Instituto de Constelaciones Familiares / Brigitte Champetier de Ribes

24-25-26 de Noviembre, TARRAGONA

La sintonía con el mundo actual y sus desafíos. Destino colectivo, libertad y responsabilidad individuales. Las comunidades de destino, Sistema Familiar, campos mórficos. La visión sistémica de los desafíos de nuestra vida: Desigualdad, injusticia, violencia, corrupción, etc. Sintonizar, participar y servir

De un modo teórico-práctico observaremos como la vida es cambio, todos en resonancia, tanto por las comunidades de destino como por los campos mórficos. Comprobaremos el papel de lo negativo, de lo difícil y de los desafíos de la vida actual en la evolución de la conciencia.

Extracto de los apuntes

Todas las vivencias humanas tienen un ciclo.
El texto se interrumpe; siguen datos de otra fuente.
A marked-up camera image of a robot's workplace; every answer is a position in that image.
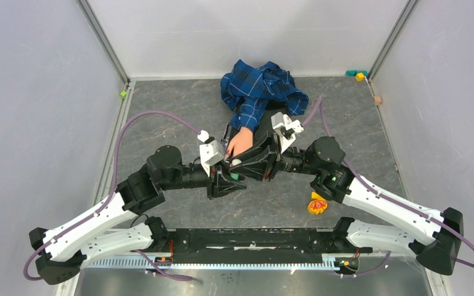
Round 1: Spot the yellow cube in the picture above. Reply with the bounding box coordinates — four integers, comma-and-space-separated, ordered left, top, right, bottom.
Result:
355, 72, 365, 81

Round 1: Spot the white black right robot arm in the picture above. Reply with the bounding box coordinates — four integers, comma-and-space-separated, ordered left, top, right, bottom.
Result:
230, 135, 464, 276

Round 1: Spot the tan wooden cube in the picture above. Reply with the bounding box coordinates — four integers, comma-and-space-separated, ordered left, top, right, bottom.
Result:
373, 96, 382, 106

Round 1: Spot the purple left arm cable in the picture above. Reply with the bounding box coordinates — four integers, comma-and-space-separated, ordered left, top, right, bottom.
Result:
23, 110, 202, 282

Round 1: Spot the white slotted cable rail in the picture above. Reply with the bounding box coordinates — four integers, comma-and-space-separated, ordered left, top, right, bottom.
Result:
83, 255, 340, 271

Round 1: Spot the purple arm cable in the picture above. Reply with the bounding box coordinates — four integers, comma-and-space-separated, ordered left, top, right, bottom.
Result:
23, 110, 202, 282
301, 96, 474, 272

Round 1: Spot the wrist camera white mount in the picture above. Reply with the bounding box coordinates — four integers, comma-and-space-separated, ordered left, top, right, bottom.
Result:
197, 130, 225, 177
270, 112, 304, 154

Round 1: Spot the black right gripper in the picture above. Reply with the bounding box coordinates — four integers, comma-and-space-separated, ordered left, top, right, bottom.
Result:
228, 130, 321, 181

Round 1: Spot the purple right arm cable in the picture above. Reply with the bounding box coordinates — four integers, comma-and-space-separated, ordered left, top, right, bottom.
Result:
301, 96, 474, 272

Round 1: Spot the teal block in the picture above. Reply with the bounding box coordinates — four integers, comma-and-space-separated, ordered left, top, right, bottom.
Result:
345, 70, 368, 76

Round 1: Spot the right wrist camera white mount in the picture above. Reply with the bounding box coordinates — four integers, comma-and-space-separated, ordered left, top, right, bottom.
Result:
270, 112, 304, 154

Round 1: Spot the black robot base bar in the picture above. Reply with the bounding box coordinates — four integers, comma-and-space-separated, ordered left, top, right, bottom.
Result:
145, 217, 373, 265

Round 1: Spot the black ribbed block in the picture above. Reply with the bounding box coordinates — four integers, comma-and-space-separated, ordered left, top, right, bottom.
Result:
220, 100, 293, 152

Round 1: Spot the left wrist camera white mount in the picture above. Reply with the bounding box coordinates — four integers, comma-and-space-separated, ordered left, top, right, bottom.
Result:
197, 130, 225, 177

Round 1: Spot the fake hand with painted nails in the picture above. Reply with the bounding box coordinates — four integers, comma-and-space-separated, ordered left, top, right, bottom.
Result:
225, 127, 254, 159

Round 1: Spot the white cap nail polish bottle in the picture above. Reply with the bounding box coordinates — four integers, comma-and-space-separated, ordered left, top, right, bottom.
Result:
229, 158, 243, 181

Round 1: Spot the yellow orange toy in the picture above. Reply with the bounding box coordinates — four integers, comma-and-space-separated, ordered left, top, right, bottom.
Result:
307, 192, 328, 215

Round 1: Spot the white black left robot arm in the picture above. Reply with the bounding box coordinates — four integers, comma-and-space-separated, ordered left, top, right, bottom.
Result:
29, 146, 246, 285

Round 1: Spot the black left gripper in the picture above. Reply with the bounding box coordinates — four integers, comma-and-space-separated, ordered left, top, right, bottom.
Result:
160, 160, 247, 200

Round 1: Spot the blue plaid shirt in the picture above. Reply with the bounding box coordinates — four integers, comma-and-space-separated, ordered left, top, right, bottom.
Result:
220, 60, 309, 131

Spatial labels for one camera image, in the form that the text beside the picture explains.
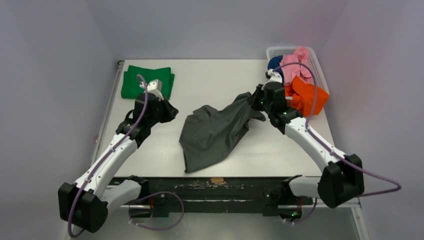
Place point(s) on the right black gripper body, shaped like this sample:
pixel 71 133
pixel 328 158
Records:
pixel 259 100

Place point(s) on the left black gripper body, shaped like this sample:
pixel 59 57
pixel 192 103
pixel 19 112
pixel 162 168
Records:
pixel 153 119

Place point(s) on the dark grey t-shirt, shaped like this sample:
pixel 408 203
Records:
pixel 209 135

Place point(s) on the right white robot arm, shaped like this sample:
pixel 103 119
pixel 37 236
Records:
pixel 341 175

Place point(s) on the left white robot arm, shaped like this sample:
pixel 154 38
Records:
pixel 86 203

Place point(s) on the orange t-shirt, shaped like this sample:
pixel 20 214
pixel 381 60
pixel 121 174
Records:
pixel 303 97

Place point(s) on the navy blue t-shirt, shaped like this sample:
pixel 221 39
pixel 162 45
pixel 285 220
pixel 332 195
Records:
pixel 274 62

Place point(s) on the pink t-shirt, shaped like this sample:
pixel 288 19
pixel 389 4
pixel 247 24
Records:
pixel 300 55

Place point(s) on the white plastic basket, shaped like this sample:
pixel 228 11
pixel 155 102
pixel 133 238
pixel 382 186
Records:
pixel 313 62

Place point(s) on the brown tape piece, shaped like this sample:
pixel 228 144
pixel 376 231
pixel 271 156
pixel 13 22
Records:
pixel 217 180

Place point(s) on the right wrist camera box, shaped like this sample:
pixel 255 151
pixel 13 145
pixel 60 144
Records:
pixel 274 77

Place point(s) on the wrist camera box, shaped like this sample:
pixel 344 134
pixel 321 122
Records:
pixel 274 77
pixel 153 87

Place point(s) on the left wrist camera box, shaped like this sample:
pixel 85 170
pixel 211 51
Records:
pixel 153 87

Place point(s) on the aluminium table rail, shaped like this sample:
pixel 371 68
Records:
pixel 105 120

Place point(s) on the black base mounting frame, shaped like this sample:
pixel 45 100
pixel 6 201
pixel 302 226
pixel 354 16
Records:
pixel 161 196

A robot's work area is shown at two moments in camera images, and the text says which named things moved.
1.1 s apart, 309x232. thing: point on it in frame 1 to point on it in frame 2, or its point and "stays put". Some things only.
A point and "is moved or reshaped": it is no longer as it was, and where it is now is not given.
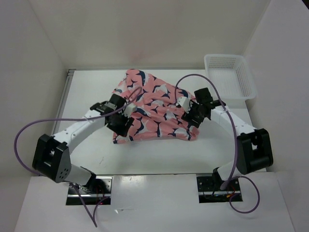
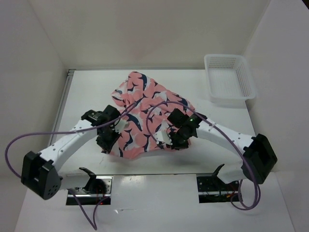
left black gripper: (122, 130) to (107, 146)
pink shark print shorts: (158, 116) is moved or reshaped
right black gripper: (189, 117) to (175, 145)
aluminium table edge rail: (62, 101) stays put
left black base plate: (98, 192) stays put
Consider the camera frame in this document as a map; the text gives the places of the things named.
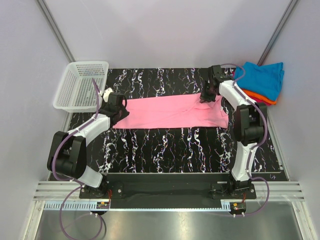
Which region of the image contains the magenta folded t shirt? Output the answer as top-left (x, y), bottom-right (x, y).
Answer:
top-left (250, 96), bottom-right (272, 106)

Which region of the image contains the black marbled table mat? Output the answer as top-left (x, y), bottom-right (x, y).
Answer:
top-left (48, 67), bottom-right (290, 182)

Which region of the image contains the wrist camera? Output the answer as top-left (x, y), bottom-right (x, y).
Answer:
top-left (102, 87), bottom-right (124, 106)
top-left (208, 65), bottom-right (232, 82)

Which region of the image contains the blue folded t shirt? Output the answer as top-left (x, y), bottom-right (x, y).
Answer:
top-left (236, 62), bottom-right (285, 101)

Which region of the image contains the pink t shirt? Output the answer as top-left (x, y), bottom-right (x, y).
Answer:
top-left (113, 93), bottom-right (229, 129)

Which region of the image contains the white plastic basket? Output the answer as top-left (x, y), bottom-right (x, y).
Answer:
top-left (53, 61), bottom-right (109, 113)

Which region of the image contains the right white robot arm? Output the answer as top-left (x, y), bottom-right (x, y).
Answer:
top-left (200, 78), bottom-right (268, 199)

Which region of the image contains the orange folded t shirt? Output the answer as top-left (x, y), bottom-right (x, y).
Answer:
top-left (243, 89), bottom-right (277, 105)

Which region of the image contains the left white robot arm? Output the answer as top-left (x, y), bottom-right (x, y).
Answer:
top-left (47, 101), bottom-right (130, 198)

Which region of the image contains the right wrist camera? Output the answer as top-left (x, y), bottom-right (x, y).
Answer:
top-left (208, 65), bottom-right (232, 82)

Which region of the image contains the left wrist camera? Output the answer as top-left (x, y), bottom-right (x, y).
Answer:
top-left (102, 87), bottom-right (124, 106)

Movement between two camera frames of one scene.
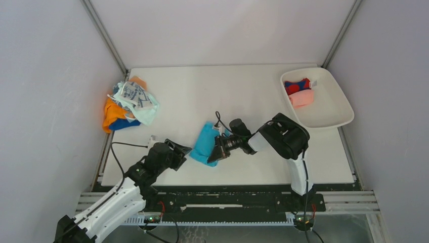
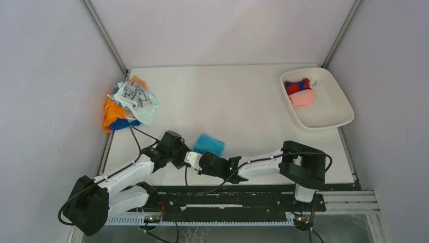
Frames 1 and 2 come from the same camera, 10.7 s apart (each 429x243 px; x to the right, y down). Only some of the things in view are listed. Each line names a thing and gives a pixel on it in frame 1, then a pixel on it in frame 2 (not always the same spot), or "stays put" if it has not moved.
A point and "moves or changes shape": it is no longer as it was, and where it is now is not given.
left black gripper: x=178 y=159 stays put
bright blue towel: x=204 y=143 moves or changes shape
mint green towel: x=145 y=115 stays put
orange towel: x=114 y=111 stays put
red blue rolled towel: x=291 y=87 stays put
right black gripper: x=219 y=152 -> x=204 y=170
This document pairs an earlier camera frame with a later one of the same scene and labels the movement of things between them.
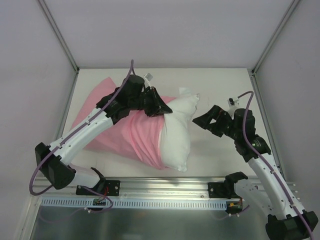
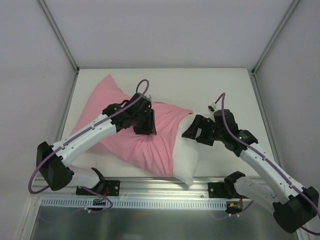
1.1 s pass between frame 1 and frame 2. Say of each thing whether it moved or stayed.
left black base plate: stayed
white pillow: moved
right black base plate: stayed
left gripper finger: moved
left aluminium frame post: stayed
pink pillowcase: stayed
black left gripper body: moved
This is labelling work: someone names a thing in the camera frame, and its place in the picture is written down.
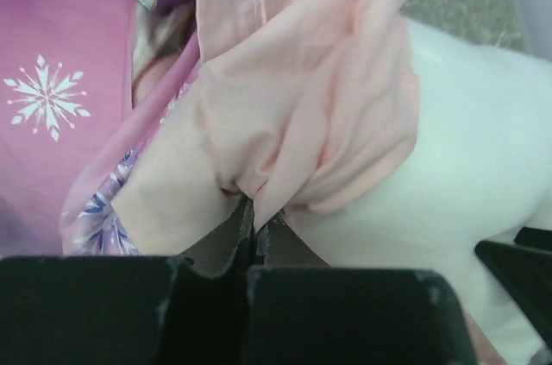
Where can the pink pillowcase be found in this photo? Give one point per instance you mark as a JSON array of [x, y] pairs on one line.
[[302, 105]]

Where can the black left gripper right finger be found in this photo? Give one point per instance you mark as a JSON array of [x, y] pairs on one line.
[[303, 311]]

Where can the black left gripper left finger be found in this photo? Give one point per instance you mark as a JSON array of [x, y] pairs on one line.
[[180, 309]]

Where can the white pillow insert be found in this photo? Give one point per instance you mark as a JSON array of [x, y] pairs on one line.
[[481, 167]]

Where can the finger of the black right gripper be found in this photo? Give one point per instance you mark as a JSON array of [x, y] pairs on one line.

El colmar un ciclo, es decir, vivir la totalidad de la experiencia, permite equilibrar dos polaridades y, por lo tanto, acceder a un nivel superior de desarrollo y traer un salto cuántico en nuestras vidas. De esta manera, crecemos como ser humano, se eleva nuestro nivel de conciencia, y, por resonancia, se eleva el nivel de todos. Por ejemplo, todos empezamos recibiendo. Recibir es el inicio de un ciclo que abarca toda nuestra vida: recibir – agradecer. También todos iniciamos algo, y el ciclo será iniciar – terminar. Otras fusiones de polaridades que nos humanizan son masculino-femenino, rechazar-asentir, dependencia-autonomía, vida-muerte, etc. Estas vivencias son propuestas para vivir cada vez más en sintonía, cada vez más en el presente, en la creatividad y en el amor mayor. Los ciclos están regidos por la fuerza del equilibrio entre dar y recibir, o fuerza del agradecimiento. Lo que nos ocurre en la vida no tiene la meta de enseñarnos algo, sino la de proponernos vivir cada vez más intensamente, más en el amor.

Una víctima inicia un ciclo que todo ser humano vive o ha vivido. Un segundo antes de la agresión era un ser como todos los demás. En el momento de la agresión se transforma en víctima y pocos segundos después, o varios años después si la agresión fue tal que creó un trauma, su energía asesina de protección la muta de víctima a perpetrador. Y la persona ataca para defenderse primero, luego para vengarse.

A partir del momento en que entra en la venganza le es propuesto un camino de evolución: darse cuenta del daño que está haciendo para apaciguar su dolor de víctima y darse cuenta que ese daño es inútil, no aporta ningún alivio, por el contrario su malestar interno no hace más que crecer. Darse cuenta que puede elegir el amor, mirar a su víctima, soltar la venganza; soltar el pasado, pues todo esto ya no es más que pasado; asumir el daño que ha hecho al vengarse, asumir la responsabilidad, es decir soltar la culpa y asumir las consecuencias; reconciliarse con su primer agresor; empezar a vivir y a reparar, mirando todo con humildad, como persona, como una persona más entre los demás.

El ciclo se ha completado, este ser humano ha vuelto a ser un individuo “normal”, pero algo especial ha ocurrido: se ha transformado en persona. Gracias a la culminación de la experiencia víctima-perpetrador-culpa-reparación y reconciliación, este individuo se siente muy humilde y a la vez poseído de una inmensa fuerza al servicio de la reparación del daño. Fusionar en nosotros nuestras facetas víctima y perpetradora y, a la vez, reconciliarnos con el que nos hizo daño es la mayor fuente de energía para nosotros, para nuestros sistemas y para el destino colectivo. De esta fusión nacen los mayores saltos cuánticos.